La complejidad no fue necesariamente el problema en mi caso caso, sino el exceso de costos de cumplimiento que tuve que enfrentar. En el momento de preparar la declaración de renta, busqué el formulario correspondiente en todas las papelerías en un perímetro amplio de mi casa y mi oficina. Estaba agotado en todas partes por lo cual debí contratar a alguien para que me buscara la forma y obviamente, pagar el precio del formulario. Después me senté a llenarlo con la ayuda de un par de párrafos en el reverso de la forma que sirven de “instrucciones”. Yo completé 24 años de educación y la verdad no pude comprender ni la mitad de estas indicaciones. Después de varios días de esfuerzos, y algunos intentos por entender el código tributario, tuve finalmente que consultar un par de profesionales para poder terminar de llenar el formulario. Después me dirigí al banco a pagar y casi una hora después, el cajero me indicó que no lo podía recibir porque había reteñido (no tachado) dos veces el cero en una de las casillas. En resumidas cuentas, si le pongo precio al tiempo y los nervios, más el impuesto en sí, me costó bastante cumplir con mi deber como contribuyente a pesar de mi buena disposición.
 
Un buen sistema tributario debe estar caracterizado por bajos costos de cumplimiento. Esto se logra, por supuesto, con un sistema simple y entendible, pero también con bajos costos directos de cumplimiento para el contribuyente. En Colombia estos costos están claramente altos. El formulario podría llegar por correo o estar disponible para descargar de internet gratis. Debería existir información más asequible y clara para pagar el impuesto a la renta, incluido un manual de instrucciones para el contribuyente y/o una línea de atención gratuita para atender preguntas acerca del pago. Las formas de pago deberían ser más fáciles y menos costosas para el contribuyente, por ejemplo, el envío de cheques por correo o el pago con tarjeta de crédito por internet. Estas modificaciones son simples y reducirían significativamente la necesidad de utilizar ayuda profesional para la elaboración de la declaración, y probablemente, aumentarían el cumplimiento de las reglas por parte del contribuyente.
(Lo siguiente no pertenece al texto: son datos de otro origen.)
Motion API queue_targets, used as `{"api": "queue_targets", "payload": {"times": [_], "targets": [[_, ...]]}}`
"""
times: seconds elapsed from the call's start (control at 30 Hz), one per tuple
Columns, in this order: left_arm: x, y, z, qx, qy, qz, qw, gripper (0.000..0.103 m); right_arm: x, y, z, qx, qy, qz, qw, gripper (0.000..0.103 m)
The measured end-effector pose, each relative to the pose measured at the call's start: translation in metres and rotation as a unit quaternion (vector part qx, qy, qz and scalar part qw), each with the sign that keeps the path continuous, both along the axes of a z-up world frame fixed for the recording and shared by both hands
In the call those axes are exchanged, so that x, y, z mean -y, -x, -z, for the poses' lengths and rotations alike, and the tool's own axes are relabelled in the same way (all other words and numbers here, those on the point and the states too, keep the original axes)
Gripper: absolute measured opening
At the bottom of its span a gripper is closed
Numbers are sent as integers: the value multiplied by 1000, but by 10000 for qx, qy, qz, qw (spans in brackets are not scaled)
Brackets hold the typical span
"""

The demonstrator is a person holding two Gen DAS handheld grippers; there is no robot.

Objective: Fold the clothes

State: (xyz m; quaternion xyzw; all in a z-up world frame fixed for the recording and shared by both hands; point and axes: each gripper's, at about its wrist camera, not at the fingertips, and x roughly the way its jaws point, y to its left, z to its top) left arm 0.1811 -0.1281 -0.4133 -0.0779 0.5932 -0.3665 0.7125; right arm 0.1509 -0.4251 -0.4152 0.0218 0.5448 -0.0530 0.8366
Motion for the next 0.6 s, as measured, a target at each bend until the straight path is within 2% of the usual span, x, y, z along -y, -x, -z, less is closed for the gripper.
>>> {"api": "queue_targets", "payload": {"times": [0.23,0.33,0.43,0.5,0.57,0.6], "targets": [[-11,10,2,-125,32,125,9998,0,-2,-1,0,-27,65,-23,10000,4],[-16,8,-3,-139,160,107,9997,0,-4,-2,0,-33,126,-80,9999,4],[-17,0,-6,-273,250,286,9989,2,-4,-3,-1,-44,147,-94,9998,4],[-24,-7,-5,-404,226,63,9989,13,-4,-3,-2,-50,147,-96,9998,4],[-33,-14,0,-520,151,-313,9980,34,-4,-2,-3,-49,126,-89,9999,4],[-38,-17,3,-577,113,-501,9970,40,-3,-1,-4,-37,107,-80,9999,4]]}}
Ambas cosas aumentarían el bienestar social.

Comentarios - Cada usuario tiene la posibilidad de incluir solo tres comentarios
Lun, 2009-04-13 13:34

Ojalá no le pase lo que a algunos, que el formulario era falsificado y entonces es como si no hubiera presentado la declaración. Hay que tener en cuenta en donde se consigue el formulario. Lamentablemente la forma es más importante que el fondo.

Mar, 2009-04-07 15:52

Excelente columna. Se está demostrando una vez más la ineficacia del estado colombiano. Con aspectos así, domésticos por decirlo de alguna forma, se evidencia cuan lejos se aleja el estado de la sociedad, recuerden el caso de la PILA, para no ir muy lejos. Ahora bien, piensen en lo macro. Un estado débil parte de no tener posibilidades ciertas de comunicación con los asociados, además de tener altos índices de ineficacia en casi todos sus aspectos: recaudo tributario, infraestructura, dependencia económica, ilegitimidad institucional, seguridad, etc.

Mié, 2009-04-08 10:23

Yo creo que al menos la DIAN ha hecho grandes esfuerzos por mejorar el recaudo. Sin embargo, en mi opinión, todo ha venido por el lado del garrote y muy poco por el lado de la zanahoria. En E.U. entre 1993 y 2003, el porcentaje de contribuyentes que completan sus impuestos en línea aumentó de 15% a 50%, lo cual ha disminuido significativamente los costos de cumplimiento.
Raquel Bernal

Mié, 2009-04-08 13:28

Si, pero el caso de los EEUU es completamente diferente, ya que allá la penetración de las TIC´s es ostensiblemente más significativa en su población que la nuestra, por ello iniciativas derivadas del e - governmente tienen mucho más impacto y son más eficaces. El caso aquí es diferente, con un porcentaje mayoritario de la población que no tiene acceso a internet, pues ese tipo de iniciativas no tienen el impacto suficiente. No digo que no se hagan esfuerzos, lo que pasa es que las iniciativas deben tener en cuenta, también, a la población objetivo, su grado de escolaridad y posibilidades reales de conocimiento, para que puedan ser tener mayor eficacia

Vie, 2009-04-10 11:24

Correcto, la politica implementada debe tener en cuenta el entorno y las condiciones especificas.